The Baryshnikov Nutcracker: teachable mother/daughter moment
I recently noticed while channel surfing that there had recently been a Nutcracker ballet competition hosted by Debbie Allen and Nigel Lythgoe (So You Think You Can Dance).
The latter convinced me to watch a couple of the versions via OnDemand.
Feh.
You see…despite having been forced into a few ridiculously expensive tutus to participate in many a Waltz of the Snowflakes during my days as a literally tiny dancer of say…six or seven, I am not a Nutcracker fan—yes, I know, I know. And a Bah Humbug to you, tu.
I’m not entirely hopeless. In fact, there’s one version I truly and unabashedly love: the 1977 Baryshinkov version which I actually bought. Twice. (Available here: http://amzn.to/uhBzLY )
It is also the only childhood Christmas extravaganza my daughter, now 25, will still sit down and watch with me, rapt and ready to discuss the “psychological” implications of every battement and plié. That may be because it was the first TV show that allowed us to discuss a topic she had been very interested in around the time I tracked it down and bought it especially to show to her: boys.
Stupid boys, to be exact. I think… she must’ve been in 5th or 6th grade, maybe, when I screened it for her approval. Things hadn’t been going very well for her in that department.
I"m going to leave the "deep" reviewing of the dancing and such to...well...you can Google that--over the decades it has been critiqued plenty.
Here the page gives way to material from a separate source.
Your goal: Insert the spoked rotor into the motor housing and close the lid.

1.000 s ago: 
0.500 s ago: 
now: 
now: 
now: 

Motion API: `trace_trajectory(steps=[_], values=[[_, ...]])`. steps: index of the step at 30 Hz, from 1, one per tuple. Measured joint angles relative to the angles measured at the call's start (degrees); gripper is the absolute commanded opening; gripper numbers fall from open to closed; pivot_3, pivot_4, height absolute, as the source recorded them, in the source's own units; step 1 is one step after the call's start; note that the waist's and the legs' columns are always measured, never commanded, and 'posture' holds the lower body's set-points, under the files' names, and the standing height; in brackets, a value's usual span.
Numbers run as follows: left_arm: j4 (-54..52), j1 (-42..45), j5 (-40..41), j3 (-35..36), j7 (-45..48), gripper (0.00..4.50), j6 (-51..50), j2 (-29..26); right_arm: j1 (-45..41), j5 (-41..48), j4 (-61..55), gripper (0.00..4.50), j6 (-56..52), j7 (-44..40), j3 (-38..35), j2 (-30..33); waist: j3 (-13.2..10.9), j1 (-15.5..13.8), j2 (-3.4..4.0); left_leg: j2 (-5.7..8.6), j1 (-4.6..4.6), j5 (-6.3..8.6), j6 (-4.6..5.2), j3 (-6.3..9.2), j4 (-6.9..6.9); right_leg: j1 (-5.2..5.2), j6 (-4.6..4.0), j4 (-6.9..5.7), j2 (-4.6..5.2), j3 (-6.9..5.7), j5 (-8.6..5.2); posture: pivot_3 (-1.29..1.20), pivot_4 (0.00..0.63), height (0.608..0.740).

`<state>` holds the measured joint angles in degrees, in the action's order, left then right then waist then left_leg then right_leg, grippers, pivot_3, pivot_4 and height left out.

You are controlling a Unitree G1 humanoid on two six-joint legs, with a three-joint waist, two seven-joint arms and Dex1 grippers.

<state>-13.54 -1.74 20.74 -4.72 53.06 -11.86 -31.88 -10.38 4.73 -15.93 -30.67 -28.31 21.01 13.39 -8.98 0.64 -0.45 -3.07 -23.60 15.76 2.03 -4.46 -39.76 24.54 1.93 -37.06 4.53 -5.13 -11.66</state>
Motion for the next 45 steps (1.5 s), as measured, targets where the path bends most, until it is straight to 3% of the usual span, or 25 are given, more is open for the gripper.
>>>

For us, this version of the ballet was the perfect way to broach the "boy" thing and is the only reason I’d be discussing this ballet at Christmas or any other time for that matter. The final shot of principal dancer Gelsey Kirkland’s beautiful doe eyes searching the snowy night skies and wondering, “What the hell just happened?” is the best teachable moment, ever.

She’s been “punked.” As all little girls who believe in magical Prince Charmings will be sooner or later.
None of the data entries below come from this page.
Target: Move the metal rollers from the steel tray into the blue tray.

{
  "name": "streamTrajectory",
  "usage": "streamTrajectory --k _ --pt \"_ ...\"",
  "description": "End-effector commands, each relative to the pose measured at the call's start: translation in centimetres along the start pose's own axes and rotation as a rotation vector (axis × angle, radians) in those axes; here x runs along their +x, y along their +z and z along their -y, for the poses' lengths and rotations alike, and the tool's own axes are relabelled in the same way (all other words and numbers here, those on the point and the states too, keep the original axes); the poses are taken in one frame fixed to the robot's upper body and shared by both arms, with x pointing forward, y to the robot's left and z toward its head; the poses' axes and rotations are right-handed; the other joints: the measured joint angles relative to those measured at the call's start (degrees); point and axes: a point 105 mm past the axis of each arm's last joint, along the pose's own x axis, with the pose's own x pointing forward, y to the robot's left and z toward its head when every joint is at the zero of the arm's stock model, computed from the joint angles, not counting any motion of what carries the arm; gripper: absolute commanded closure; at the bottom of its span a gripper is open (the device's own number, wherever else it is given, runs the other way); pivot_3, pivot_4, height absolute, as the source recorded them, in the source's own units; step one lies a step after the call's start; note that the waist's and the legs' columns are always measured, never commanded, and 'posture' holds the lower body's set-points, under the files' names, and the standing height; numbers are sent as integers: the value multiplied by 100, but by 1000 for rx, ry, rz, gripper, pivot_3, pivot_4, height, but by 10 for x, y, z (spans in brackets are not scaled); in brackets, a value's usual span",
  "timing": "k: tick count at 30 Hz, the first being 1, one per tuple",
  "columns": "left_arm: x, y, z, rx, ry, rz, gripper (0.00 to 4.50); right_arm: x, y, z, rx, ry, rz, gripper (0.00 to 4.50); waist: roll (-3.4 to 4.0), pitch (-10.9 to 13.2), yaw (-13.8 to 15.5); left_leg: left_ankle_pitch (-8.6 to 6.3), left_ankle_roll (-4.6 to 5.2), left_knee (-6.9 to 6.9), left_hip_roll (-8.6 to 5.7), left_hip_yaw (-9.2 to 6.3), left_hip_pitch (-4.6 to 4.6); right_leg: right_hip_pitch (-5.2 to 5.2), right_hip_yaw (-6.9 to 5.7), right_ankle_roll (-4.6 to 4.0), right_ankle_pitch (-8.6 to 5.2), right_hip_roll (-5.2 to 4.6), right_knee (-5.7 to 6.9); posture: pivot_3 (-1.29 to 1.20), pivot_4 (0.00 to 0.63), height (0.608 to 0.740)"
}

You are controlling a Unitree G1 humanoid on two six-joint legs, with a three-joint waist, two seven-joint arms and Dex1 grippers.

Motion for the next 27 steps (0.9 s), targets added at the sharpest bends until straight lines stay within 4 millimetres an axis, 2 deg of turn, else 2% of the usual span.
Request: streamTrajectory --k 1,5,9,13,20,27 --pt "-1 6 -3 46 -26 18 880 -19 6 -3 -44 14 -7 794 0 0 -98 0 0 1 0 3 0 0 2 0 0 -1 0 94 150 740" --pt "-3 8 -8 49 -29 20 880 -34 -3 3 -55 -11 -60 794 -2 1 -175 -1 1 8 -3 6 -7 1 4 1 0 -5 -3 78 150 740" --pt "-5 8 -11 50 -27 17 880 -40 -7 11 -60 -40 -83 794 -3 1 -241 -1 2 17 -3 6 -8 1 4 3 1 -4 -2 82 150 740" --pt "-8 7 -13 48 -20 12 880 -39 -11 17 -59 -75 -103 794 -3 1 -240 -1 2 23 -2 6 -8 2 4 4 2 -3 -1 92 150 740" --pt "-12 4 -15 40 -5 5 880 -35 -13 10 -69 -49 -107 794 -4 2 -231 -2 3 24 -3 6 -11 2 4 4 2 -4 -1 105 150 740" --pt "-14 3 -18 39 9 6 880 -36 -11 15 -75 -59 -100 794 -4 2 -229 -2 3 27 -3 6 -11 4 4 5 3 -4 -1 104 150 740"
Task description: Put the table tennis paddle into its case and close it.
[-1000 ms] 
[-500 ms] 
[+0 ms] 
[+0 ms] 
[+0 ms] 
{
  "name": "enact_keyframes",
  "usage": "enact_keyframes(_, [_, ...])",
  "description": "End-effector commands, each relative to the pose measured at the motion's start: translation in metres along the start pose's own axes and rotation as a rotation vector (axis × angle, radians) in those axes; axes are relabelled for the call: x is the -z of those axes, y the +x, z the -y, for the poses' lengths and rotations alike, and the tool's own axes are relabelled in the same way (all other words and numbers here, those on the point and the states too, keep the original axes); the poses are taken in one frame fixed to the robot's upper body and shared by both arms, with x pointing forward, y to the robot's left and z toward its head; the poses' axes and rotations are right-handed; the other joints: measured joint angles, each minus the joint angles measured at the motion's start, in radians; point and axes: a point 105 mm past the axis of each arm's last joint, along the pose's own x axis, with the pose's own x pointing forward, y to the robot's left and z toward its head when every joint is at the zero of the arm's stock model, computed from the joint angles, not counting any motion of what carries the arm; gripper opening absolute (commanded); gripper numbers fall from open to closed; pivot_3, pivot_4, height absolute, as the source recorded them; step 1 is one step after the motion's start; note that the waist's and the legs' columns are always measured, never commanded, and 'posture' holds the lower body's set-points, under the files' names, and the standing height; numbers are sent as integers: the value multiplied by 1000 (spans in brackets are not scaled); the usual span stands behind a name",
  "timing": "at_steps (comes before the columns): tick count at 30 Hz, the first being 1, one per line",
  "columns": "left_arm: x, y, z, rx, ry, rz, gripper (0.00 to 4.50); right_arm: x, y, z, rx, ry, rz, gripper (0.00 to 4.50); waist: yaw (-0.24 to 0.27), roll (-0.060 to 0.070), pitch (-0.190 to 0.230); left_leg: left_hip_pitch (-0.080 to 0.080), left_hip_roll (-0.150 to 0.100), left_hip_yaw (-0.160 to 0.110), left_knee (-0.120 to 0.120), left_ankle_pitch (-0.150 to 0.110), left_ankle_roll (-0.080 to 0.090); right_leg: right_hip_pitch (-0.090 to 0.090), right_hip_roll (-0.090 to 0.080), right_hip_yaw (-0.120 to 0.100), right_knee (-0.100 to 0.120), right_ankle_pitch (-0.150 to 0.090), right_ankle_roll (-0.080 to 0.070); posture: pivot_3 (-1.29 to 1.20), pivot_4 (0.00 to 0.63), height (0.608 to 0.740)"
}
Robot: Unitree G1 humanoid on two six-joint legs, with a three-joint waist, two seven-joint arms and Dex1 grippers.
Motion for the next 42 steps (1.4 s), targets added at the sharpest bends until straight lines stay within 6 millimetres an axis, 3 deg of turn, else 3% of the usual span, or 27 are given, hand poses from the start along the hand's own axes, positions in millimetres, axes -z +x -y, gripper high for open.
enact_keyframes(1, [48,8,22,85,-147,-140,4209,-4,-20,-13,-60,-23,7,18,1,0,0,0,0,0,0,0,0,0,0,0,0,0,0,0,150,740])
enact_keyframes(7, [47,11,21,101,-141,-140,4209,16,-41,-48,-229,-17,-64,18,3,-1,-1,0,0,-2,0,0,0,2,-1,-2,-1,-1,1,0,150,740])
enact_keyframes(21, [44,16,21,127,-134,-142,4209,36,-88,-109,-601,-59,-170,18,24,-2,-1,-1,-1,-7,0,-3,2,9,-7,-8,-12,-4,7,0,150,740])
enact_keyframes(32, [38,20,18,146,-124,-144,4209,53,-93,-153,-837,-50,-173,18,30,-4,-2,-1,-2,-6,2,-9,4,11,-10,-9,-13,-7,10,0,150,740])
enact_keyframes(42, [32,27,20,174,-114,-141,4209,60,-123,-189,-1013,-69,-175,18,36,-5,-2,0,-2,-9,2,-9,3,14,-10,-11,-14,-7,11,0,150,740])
I’ve read a few psychological studies of this ballet and Clara's godfather Drosselmeyer’s role in it. I’m not entirely sure what he’s up to myself. But I have to say that I wish all little girls had a godfather who plays the role D. does in her very Freudian Christmas daydream.
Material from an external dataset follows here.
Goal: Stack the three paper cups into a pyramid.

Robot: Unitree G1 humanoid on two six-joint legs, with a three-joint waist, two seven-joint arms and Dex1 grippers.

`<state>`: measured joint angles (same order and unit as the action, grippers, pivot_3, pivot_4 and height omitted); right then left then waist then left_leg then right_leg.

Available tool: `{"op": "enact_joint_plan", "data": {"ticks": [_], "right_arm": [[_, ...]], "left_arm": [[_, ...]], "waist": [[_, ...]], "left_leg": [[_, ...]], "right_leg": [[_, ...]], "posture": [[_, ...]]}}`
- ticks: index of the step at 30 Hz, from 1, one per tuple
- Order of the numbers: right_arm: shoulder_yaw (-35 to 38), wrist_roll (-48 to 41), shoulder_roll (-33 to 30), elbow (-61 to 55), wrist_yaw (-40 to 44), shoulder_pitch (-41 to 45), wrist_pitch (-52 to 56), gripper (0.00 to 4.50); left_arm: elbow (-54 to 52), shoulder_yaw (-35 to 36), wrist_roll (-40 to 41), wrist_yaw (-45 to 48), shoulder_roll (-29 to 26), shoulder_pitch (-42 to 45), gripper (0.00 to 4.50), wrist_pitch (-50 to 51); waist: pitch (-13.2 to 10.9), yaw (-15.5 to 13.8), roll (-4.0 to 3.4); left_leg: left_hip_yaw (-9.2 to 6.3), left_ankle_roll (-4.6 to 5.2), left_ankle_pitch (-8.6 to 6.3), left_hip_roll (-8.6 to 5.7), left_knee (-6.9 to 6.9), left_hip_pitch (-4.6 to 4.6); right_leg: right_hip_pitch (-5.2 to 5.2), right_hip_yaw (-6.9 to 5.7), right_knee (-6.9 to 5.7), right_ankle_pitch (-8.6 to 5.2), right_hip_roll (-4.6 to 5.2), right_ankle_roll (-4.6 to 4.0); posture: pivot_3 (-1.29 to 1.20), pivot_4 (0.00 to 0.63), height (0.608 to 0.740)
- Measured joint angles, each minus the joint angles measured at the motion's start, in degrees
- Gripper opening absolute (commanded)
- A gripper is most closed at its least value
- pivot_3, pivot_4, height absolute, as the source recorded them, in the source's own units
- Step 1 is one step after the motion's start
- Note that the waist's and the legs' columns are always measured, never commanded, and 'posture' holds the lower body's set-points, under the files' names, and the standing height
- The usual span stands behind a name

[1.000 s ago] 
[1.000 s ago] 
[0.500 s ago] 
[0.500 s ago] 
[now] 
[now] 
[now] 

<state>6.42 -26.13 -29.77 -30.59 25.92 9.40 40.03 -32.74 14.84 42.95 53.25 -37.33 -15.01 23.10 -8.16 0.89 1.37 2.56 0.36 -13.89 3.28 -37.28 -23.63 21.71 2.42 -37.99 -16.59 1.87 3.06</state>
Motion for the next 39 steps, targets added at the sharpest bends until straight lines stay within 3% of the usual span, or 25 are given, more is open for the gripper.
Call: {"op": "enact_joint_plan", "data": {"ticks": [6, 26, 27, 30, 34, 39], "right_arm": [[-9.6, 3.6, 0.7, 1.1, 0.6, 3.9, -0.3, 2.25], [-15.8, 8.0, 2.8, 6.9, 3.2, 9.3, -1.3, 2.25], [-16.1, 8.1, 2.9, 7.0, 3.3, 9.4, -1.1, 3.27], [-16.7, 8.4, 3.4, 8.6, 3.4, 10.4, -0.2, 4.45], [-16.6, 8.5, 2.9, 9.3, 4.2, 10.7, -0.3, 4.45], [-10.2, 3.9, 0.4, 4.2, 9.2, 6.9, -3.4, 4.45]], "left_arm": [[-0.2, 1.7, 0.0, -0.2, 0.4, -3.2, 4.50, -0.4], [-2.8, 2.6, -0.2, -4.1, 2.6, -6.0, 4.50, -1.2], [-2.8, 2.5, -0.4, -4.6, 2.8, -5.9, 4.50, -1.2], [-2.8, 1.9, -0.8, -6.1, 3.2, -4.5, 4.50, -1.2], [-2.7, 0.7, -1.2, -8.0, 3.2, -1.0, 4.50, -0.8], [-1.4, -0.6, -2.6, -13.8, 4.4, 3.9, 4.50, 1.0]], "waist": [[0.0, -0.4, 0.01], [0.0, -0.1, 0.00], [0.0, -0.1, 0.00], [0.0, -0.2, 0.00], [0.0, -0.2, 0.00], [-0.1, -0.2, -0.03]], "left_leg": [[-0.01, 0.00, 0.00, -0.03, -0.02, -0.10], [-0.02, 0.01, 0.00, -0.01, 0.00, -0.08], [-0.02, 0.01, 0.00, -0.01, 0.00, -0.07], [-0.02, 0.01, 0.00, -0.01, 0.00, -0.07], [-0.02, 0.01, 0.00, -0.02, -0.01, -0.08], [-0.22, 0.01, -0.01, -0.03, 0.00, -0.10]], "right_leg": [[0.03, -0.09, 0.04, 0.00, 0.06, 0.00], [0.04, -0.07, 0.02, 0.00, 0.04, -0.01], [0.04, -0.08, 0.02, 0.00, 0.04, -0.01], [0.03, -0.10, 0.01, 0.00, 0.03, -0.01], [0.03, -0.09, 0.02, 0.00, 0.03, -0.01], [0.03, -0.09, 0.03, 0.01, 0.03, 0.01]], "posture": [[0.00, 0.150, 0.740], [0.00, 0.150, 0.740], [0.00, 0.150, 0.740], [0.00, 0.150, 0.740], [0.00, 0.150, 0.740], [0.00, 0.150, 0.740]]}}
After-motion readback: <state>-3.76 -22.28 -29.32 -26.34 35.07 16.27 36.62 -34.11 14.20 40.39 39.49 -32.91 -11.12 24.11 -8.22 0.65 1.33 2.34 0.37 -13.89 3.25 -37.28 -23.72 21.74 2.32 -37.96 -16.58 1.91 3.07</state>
He rather accidentally awakens her to those early stirrings and yearnings young girls have with the gift of the nutcracker and then conveniently “rescues” her from him later for her own good--her own pre-teen ambivalence dealt with symbolically and handily.
The Baryshnikov version cuts right to the teen angst and the point. It’s not a plodding, precious spectacle or treated as a “sacred” tradition and therefore recreated reverently and from the Petipa original.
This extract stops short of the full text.